Bluey inspected his thin bony hands, like those of the old shearer in the song. “The way things are going we might as well clear out too. Miss out on a payment and the bank’ll take the farm quicker than if it was a Koorie land claim.” He raised his voice above a chorus of shrieking and cackling. “Them cockatoos will have the place to themselves.”
“Yer’ve said we was finished before, Dad. Lots of times. But why don’t we grow somethink the rain won’t damage? Why don’t we whatchamacallit—I saw it in the Weekly Times—why don’t we diversify?”
“Into what? Turn the farm-stay into a houseboat?”
“No, Dad, into somethink—what’s that word young Nipper was saying his teacher’s always ramming down their throats at school?—sustainable. Something that’ll resist the extreme weather events that guy on TV said we can now expect. I remember his name now. Faggetty. He was raving on about the need for sustainability.”
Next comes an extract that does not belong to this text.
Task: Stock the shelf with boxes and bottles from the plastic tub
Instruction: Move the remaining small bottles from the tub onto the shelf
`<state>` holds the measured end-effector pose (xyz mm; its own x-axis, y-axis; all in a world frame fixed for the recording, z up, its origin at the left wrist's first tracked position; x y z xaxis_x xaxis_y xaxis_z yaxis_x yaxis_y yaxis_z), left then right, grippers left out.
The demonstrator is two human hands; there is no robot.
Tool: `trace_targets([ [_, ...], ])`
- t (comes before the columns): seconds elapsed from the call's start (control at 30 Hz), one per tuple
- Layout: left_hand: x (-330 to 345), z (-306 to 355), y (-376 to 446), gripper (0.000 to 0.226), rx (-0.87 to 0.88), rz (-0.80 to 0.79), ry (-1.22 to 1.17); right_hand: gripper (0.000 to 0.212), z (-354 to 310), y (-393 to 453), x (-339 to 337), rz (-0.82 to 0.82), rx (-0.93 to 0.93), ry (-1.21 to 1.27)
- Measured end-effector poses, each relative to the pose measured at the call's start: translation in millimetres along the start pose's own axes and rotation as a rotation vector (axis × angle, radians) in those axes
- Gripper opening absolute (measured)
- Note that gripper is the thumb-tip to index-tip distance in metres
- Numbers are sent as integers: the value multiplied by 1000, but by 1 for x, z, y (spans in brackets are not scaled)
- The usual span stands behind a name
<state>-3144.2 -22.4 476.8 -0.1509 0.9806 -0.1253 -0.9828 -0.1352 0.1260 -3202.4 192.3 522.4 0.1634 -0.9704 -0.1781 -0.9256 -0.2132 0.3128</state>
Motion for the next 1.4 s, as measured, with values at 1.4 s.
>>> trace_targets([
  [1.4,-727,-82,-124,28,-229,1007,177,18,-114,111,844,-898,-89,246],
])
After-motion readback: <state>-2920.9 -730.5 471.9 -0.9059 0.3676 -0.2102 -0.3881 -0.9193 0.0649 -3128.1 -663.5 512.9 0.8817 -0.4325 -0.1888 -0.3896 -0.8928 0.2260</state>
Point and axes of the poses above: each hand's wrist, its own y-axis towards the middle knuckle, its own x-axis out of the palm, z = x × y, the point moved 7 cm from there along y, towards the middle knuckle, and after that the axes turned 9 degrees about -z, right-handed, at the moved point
“If yer arst me that character should spend less of his time shaking hands with Mrs Palmer and her five daughters.”
“I don’t get you, Dad.”
“Dad, remember that other bloke you said was a bullshit artist? The one from the Green party that had that meeting in the Mechanics’ Hall? It was written up in the Bugle, there was only a man and a dog there. He was goin’ on about some type of farm he reckoned is all the rage. You don’t have to grow things like we do. And you get commission, he says, someone pays you. He said they’re all over the place and they’re so important to our future they’re putting hundreds of them in the national park on top of Mount Picturesque.”
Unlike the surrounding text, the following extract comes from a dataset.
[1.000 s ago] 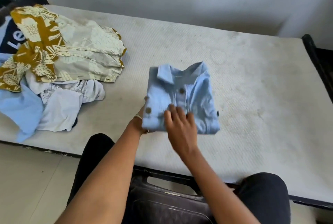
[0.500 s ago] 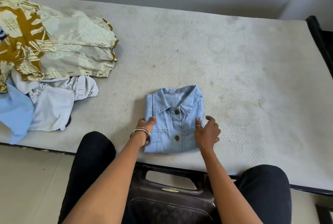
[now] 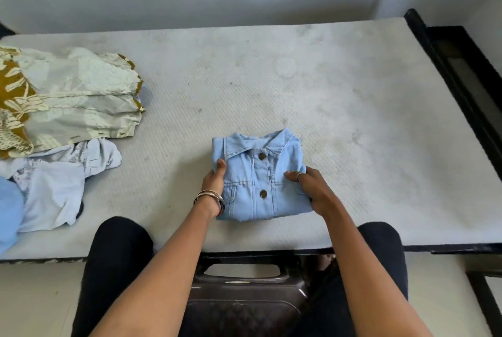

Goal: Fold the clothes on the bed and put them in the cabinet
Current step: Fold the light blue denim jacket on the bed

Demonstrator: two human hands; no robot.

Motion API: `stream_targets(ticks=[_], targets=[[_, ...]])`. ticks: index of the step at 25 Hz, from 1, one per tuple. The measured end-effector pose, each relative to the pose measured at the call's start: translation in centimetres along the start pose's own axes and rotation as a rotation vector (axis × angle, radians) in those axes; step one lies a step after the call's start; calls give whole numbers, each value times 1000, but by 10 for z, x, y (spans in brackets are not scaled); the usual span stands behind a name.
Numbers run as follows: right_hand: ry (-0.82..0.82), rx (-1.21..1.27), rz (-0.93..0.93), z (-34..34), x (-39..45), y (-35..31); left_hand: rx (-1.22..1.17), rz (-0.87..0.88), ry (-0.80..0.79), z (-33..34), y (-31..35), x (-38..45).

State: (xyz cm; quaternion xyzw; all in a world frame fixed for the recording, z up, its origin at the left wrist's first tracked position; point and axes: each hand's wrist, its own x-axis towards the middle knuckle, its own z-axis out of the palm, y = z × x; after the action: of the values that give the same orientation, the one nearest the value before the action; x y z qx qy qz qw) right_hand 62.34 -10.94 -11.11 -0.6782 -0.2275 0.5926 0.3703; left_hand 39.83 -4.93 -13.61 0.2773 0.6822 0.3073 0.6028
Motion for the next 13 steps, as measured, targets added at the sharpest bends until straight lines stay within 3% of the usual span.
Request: stream_targets(ticks=[4, 8, 13], targets=[[133, -24, -136, -102, -24, -15, -61, 94, -295, 93, 16, -32], [272, -105, -228, -229, -59, -6, 37, 69, -586, 215, 15, -75], [688, -438, -213, -357, -76, -5, 40, 108, -640, 367, -11, -122]])
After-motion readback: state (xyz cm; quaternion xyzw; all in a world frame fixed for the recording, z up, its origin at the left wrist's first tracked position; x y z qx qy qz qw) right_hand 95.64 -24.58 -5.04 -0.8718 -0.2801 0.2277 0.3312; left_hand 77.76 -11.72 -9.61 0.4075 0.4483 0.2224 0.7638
“Yer mean wingmill farms, son. Them things have been round for donkey’s years but you’d have to be seen coming to invest in them. Wouldn’t touch them with a bargepole. Never understood why there’s such a song and dance about having so many wingmills all lined up together.” He pointed a finger towards the window where a distant skeletal form, like a piece of civic art in an outer suburban shopping plaza, could be descried through the grey-green rainy haze. “What can they do that our old tin Trewhella out there hasn’t been doing since cocky was an egg? Why would youse want all that paraphernalia cluttering up the place just to keep a couple of dams filled in summer? Those new hurdy-gurdies just take up good land for nothing and they’d be a sink for money just keeping the rust off.”
He paused to blow his nose elaborately. The avalanche of sound might have made a passing stranger wonder whether a quarry face was being blasted in the farmhouse. “They’re not even owned by Australians,” he added, with the air of making an irrefutable point. “The Chinks own them I was told and yer have to pay rent.”
“But you can sell the wind they generate for helectricity,” came a voice from offstage, wafted in on a warm aroma of Anzac biscuits. “You hear them talking about it on Neil Mitchell. Prince Charles thinks they’re going to save the planet.”
Bluey walked into the kitchen. “If youse and Prince Charles think that, Gwen, you’re away with the fairies. Yer can’t sell wind, you get it free.”
“Well that’s not what they said at the information day and free community barbecue I did the sausage rolls for and you wouldn’t go to.”
“Had the crutchin’ to do—anyhow, why don’t you do something useful now”—this despite the industrial-scale activity in the kitchen, with trays of cakes and scones stacked on each other for the CWA show—“and make us a cuppa.”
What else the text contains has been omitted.